Bien des fois, et d’une manière merveilleuse, Dieu parla au cœur de cette jeune fille, qui alla même jusqu’à se confesser et communier en secret.
Le manque de religion dans son foyer lui fit bientôt oublier ces inspirations divines.
Elle n’était pas mauvaise et n’avait jamais donné de scandale, mais elle ne priait jamais et n’allait pas à la messe. Elle ne pensait qu’à se divertir avec ses amies, se livrant avec elles aux bals et aux promenades. Dieu cependant ne permit pas que son cœur soit souillé par l’impureté.
C’était le premier jour de la neuvaine de Notre-Dame du Mont-Carmel. Quelques jeunes filles, portant des vases, des cierges et des fleurs, entrèrent dans l’église où allait commencer la neuvaine solennelle. Marguerite, qui passait par là avec ses joyeuses compagnes, ressentit quelque chose dans son cœur et dit aux autres :
— Entrons ; voyons ce que font ces dévotes.
Et elle entra...
Elle se plaça devant Notre-Dame du Mont-Carmel et la contempla longtemps. Je ne sais ce que ces yeux de la Sainte Vierge lui dirent ; ce que je sais, c’est que Marguerite s’agenouilla, joignit les mains... La neuvaine commença, se termina, de longues heures passèrent et elle demeurait là immobile, agenouillée, les yeux fixés sur la Sainte Vierge, versant des larmes, beaucoup de larmes...

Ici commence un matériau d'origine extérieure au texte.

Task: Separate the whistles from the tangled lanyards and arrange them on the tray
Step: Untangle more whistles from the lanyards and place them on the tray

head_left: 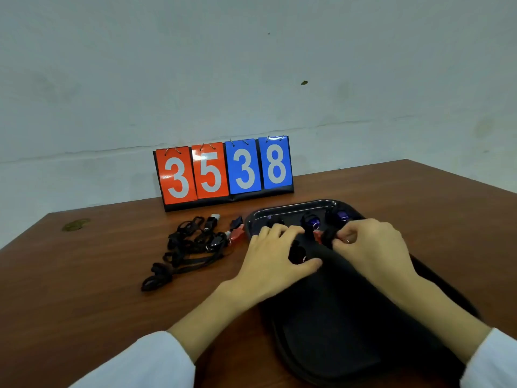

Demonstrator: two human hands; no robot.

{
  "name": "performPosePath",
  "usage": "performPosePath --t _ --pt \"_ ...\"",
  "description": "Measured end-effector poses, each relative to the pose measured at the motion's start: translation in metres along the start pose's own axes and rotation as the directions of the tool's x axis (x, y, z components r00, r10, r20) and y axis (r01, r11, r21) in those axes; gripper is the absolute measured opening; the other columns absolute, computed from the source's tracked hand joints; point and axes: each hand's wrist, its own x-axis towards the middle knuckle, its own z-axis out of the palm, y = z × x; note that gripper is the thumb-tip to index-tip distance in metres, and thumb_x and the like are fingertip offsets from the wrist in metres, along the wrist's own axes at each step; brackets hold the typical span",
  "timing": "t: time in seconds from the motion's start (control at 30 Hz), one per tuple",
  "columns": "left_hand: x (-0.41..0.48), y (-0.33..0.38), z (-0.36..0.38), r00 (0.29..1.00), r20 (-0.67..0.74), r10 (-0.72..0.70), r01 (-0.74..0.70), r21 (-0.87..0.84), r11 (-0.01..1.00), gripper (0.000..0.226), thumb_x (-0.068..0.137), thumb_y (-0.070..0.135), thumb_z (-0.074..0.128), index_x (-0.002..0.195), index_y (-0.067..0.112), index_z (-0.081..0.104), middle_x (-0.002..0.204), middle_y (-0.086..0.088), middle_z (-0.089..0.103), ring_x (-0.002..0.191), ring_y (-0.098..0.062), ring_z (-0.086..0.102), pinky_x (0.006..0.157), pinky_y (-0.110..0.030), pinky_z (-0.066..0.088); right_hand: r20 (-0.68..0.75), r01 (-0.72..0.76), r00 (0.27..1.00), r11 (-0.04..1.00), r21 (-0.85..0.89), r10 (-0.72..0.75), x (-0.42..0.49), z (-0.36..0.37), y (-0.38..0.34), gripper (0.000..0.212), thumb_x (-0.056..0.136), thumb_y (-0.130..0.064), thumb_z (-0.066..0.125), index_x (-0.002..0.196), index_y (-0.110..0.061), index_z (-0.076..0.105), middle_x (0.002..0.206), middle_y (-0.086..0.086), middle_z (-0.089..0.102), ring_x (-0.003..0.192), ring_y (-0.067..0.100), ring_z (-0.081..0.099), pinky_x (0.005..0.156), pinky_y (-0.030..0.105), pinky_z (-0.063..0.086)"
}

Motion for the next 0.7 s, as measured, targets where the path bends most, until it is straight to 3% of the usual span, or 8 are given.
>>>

Et elle y serait restée toute la nuit si le sacristain n’était venu lui dire en criant de sortir, car il allait fermer l’église... il était déjà tard.
Ce fut le jour de sa conversion définitive.
Plus tard, lorsqu’un missionnaire lui demanda ce qu’elle avait fait durant ces longues heures passées agenouillée aux pieds de Marie, elle répondit :
— Je n’ai fait que lui demander d’avoir compassion de moi, de me pardonner mes graves fautes et, ne permettant pas que je sois infidèle à sa voix, de m’accorder la grâce de commencer une vie si pénitente qu’elle réparerait mes erreurs passées.
Elle dut à Notre-Dame la grâce de sa conversion.